Le docteur Saumon était beau, gracieux, charmant, aimé des dames en qui il s’aimait. Savant élégant, médecin mondain, il reconnaissait encore l’aristocratie dans un caecum et dans un péritoine et observait exactement les distances sociales qui séparent les utérus. Le professeur Machellier, petit, gros, court, en forme de pot, parleur abondant, était plus fat que son collègue Saumon. Il avait les mêmes prétentions et plus de peine à les soutenir. Ils se haïssaient; mais, s’étant aperçus qu’en se combattant l’un l’autre ils se détruisaient tous deux, ils affectaient une entente parfaite et une communion plénière de pensées: l’un n’avait pas plutôt exprimé une idée que l’autre la faisait sienne. Bien qu’ayant de leurs facultés et de leur intelligence une mésestime réciproque, ils ne craignaient pas de changer entre eux d’opinion, sachant qu’ils n’y risquaient rien et ne perdraient ni ne gagneraient au change, puisque c’étaient des opinions médicales. Au début, la maladie du roi ne leur causait pas d’inquiétude. Ils comptaient que le malade en guérirait pendant qu’ils le soigneraient et que cette coïncidence serait notée à leur avantage. Ils prescrivirent d’un commun accord une vie sévère (Quibus nervi dolent Venus inimica), un régime tonique, de l’exercice en plein air, l’emploi raisonné de l’hydrothérapie. Saumon, à l’approbation de Machellier, préconisa le sulfure de carbone et le chlorure de méthyle; Machellier, avec l’acquiescement de Saumon, indiqua les opiacés, le chloral et les bromures.

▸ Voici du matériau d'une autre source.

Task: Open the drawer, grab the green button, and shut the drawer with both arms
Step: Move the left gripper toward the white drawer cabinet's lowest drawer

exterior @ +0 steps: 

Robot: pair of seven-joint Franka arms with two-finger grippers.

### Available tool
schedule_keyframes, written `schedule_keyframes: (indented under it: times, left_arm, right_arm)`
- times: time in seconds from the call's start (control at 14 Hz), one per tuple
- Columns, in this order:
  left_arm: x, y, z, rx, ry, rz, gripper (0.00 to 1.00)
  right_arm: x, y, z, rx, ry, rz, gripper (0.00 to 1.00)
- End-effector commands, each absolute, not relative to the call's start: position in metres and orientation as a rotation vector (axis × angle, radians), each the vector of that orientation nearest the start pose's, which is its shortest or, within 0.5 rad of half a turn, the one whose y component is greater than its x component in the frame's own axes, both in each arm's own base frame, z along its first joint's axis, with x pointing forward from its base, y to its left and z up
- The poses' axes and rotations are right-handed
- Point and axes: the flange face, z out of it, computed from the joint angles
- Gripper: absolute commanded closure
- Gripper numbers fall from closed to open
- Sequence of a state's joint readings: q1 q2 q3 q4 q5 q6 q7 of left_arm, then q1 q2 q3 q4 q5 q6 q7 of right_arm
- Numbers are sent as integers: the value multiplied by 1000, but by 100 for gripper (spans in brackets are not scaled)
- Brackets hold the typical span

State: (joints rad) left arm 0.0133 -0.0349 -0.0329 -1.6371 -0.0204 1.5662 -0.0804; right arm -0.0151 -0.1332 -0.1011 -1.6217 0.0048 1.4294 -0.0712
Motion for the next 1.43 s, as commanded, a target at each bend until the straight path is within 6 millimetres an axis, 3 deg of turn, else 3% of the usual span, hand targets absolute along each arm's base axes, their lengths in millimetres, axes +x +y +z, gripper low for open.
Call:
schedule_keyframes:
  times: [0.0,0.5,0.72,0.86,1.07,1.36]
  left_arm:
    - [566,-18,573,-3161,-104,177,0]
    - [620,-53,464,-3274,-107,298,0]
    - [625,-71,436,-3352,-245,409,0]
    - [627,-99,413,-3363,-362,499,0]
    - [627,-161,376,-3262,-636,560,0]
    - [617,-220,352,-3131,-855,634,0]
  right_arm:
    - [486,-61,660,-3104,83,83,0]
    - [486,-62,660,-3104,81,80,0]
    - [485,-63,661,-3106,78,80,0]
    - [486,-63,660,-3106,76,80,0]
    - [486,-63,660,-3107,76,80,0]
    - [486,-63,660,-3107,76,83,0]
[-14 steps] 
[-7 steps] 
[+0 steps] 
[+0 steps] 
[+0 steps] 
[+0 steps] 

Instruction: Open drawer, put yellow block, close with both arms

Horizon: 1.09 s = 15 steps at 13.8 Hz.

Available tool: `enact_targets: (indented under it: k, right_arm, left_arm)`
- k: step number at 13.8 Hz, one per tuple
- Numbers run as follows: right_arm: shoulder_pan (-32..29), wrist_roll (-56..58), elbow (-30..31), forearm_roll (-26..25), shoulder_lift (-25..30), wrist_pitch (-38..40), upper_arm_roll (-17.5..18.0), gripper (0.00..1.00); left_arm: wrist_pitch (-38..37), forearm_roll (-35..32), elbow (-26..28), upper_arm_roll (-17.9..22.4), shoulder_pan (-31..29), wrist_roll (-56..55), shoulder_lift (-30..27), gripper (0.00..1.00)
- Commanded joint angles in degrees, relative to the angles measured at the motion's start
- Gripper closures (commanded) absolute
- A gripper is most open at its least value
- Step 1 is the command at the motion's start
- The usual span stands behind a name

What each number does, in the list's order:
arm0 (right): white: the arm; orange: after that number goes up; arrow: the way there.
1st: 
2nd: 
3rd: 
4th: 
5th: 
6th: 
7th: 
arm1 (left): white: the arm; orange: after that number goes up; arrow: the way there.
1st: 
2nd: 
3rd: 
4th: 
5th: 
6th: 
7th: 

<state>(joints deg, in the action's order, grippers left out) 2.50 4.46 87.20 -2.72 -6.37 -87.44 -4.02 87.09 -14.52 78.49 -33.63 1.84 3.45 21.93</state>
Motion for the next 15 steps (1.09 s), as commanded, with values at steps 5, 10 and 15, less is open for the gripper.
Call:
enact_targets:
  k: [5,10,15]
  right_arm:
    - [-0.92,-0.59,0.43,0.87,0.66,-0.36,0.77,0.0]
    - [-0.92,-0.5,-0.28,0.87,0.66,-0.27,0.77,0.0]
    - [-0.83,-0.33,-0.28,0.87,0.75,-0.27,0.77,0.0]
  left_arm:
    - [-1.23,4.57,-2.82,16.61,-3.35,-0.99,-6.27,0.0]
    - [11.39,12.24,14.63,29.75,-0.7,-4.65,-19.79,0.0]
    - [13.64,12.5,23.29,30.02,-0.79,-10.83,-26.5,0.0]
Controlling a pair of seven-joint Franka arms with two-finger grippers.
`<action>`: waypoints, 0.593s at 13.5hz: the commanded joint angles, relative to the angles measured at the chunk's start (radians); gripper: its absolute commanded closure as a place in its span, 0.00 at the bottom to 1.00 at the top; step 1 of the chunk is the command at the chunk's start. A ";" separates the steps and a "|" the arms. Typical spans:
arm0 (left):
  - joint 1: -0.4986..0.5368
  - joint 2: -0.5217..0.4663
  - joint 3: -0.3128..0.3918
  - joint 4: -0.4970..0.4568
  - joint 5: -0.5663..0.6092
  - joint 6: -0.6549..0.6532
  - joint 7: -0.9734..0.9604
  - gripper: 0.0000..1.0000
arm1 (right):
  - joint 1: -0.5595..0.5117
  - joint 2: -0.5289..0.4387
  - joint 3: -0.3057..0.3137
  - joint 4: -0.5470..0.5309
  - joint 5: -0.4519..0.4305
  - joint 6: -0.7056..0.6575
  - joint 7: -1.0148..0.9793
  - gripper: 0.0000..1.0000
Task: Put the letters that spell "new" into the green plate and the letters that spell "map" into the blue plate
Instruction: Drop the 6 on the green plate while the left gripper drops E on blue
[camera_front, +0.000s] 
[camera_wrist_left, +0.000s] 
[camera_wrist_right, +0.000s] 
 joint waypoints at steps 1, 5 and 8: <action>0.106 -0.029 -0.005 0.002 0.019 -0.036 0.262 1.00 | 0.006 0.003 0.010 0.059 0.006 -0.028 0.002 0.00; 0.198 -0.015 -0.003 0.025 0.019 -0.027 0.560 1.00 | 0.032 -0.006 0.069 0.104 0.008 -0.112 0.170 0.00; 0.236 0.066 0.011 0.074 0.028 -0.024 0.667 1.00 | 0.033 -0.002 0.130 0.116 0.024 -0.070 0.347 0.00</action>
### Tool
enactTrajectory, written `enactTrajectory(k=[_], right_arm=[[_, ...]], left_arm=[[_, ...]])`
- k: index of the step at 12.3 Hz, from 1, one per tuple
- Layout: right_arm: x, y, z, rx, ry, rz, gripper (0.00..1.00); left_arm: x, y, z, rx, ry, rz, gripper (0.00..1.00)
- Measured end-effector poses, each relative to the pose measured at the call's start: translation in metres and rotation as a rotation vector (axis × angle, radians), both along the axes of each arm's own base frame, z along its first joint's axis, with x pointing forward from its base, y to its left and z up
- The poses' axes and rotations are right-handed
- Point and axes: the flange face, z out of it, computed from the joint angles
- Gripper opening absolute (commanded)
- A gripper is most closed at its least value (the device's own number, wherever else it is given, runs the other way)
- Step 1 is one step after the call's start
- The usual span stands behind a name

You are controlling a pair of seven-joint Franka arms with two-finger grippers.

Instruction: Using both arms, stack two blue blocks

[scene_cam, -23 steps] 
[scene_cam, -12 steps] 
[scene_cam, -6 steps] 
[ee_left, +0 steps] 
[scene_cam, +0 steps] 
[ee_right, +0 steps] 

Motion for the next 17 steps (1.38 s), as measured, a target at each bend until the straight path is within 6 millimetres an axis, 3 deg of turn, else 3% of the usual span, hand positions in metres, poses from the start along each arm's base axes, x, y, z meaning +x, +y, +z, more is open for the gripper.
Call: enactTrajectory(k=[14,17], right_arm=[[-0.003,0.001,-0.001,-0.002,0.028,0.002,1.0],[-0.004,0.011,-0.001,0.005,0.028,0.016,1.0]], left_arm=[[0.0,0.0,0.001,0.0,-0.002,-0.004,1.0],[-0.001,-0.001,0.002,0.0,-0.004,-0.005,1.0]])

Mais plusieurs mois s’écoulèrent sans que l’état du roi parût s’amender si peu que ce fût. Et bientôt les souffrances devinrent plus vives.

– Il me semble, leur dit un jour Christophe V étendu sur sa chaise longue, il me semble qu’une nichée de rats me grignotent les entrailles, pendant qu’un nain horrible, un kobold en capuchon, tunique et chausses rouges, descendu dans mon estomac, l’entame à coups de pic et le creuse profondément.

– Sire, dit le professeur Machellier, c’est une douleur sympathique.

– Je la trouve antipathique, répondit le roi.

Le docteur Saumon intervint:

– Ni l’estomac, Sire, ni l’intestin de Votre Majesté n’est malade, et, s’ils vous causent une souffrance, c’est, disons-nous, par sympathie avec votre plexus solaire, dont les innombrables filets nerveux, emmêlés, embrouillés, tiraillent dans tous les sens l’intestin et l’estomac comme autant de fils de platine incandescent.